By now we are pretty comfortable talking about the heritability of many characteristics, like eye color, hair color, or dimples. It’s when we get into “non-physical” characteristics that we start to get a bit uneasy.
A half-century of research into the Big Five Personality Traits has established that some portion of the variance in an offspring’s personality characteristics will be the result of genetics. Openness to Experience, and Neuroticism are two traits showing “significant and substantial heritability” Of course, intelligence has been the most fraught area of debate.
What does all this mean for My Favorite Things?

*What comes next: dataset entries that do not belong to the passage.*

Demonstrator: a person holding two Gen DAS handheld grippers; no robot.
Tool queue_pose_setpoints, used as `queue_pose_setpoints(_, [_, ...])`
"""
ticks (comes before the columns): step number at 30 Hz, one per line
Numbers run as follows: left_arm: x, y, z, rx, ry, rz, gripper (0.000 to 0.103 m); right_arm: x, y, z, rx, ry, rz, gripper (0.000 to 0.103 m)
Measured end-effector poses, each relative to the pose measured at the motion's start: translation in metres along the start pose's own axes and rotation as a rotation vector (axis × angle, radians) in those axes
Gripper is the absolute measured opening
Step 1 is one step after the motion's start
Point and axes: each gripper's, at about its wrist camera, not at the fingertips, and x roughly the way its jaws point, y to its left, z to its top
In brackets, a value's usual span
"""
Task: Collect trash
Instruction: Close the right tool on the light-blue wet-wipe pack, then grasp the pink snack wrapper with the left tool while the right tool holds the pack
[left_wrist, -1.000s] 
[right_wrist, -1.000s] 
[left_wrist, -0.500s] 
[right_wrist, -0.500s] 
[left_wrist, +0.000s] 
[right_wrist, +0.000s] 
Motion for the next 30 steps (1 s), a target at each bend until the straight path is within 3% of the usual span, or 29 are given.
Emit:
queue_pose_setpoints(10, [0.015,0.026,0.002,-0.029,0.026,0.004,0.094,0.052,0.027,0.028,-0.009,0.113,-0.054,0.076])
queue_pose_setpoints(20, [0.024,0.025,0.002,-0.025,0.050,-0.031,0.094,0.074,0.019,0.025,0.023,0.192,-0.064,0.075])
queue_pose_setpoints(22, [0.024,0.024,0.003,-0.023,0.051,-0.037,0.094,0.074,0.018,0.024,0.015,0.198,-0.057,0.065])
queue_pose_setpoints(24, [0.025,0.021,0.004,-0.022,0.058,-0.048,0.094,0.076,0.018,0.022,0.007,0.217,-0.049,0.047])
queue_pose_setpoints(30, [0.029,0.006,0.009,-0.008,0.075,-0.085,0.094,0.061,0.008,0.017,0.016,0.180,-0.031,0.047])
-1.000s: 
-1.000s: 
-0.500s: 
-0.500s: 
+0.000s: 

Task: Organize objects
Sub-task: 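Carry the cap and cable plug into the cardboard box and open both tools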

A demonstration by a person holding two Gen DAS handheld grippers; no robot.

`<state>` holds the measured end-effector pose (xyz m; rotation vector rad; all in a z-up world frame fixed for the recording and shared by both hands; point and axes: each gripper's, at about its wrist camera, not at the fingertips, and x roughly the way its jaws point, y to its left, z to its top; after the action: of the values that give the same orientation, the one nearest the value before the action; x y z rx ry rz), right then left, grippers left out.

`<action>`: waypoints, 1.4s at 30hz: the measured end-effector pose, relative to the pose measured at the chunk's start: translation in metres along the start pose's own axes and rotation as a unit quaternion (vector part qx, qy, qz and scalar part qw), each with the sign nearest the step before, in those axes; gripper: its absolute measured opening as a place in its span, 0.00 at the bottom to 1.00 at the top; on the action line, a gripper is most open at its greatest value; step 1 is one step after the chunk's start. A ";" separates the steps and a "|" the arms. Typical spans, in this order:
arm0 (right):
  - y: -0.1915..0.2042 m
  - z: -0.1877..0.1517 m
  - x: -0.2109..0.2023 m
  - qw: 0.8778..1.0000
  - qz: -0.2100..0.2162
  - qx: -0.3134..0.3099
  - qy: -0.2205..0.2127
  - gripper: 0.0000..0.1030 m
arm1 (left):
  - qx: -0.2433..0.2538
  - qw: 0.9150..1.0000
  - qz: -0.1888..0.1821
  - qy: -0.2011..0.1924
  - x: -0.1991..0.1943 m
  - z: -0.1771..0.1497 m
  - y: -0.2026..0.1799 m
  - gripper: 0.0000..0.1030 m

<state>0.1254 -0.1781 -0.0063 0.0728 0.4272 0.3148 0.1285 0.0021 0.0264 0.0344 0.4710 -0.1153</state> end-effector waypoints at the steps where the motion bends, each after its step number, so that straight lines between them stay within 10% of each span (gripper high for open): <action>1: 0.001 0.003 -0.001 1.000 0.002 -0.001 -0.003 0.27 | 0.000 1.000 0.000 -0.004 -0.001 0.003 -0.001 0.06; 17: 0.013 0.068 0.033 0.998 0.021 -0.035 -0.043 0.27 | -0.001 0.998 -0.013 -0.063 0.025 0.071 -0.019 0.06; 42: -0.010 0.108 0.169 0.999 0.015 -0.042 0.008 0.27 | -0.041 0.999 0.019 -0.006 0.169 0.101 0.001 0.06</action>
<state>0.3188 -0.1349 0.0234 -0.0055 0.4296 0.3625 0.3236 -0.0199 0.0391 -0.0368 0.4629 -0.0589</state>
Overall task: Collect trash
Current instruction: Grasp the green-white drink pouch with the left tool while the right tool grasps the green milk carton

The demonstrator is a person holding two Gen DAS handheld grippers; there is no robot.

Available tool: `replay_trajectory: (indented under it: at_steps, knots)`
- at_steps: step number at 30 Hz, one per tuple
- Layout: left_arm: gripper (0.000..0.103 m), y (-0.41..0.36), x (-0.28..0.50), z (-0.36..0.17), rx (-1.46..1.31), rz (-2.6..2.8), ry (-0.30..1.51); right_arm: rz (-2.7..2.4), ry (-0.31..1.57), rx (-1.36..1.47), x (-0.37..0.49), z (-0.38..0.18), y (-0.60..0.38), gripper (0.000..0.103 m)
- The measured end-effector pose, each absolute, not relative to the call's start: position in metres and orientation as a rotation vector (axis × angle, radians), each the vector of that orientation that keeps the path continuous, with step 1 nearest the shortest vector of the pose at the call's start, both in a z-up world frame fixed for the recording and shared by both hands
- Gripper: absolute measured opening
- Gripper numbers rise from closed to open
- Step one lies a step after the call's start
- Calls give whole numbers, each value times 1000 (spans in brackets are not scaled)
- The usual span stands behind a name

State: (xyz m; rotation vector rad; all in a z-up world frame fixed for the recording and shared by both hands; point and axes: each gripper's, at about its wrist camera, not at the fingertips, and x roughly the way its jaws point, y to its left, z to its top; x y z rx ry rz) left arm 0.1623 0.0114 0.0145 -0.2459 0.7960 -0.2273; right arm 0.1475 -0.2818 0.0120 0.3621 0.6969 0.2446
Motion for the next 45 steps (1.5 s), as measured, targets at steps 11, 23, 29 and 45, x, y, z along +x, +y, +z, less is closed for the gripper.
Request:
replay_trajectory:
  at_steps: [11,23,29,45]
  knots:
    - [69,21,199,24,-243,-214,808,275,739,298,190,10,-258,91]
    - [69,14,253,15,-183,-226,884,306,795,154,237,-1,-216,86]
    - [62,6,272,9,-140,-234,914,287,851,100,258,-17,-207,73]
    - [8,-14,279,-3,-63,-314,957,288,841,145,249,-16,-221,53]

For me, it means that The Elephant arrives in the world equipped for the jobs of survival and reproduction with more than just fingers and toes. Our Elephant is fully-equipped to live in the world with a repertoire of skills, abilities, and characteristics that will enable it to succeed in life. Sometimes that repertoire will include musicality, like Bach’s. Sometimes the athleticism of the James’s. Sometimes your funny neighbor’s hilarious daughter. All in the service of broad definitions of “survival” and “reproduction.”
Paying attention to the things we are naturally drawn to…the things your Elephant is good at and seems cut out for…is a strong clue about how your Elephant has been “equipped” to succeed in life.
That’s the Nature part.
The Nurture part?
That’s what we get to work on for our whole lives.
Which may be why “know thyself” was the first of the Delphic oracle’s maxims.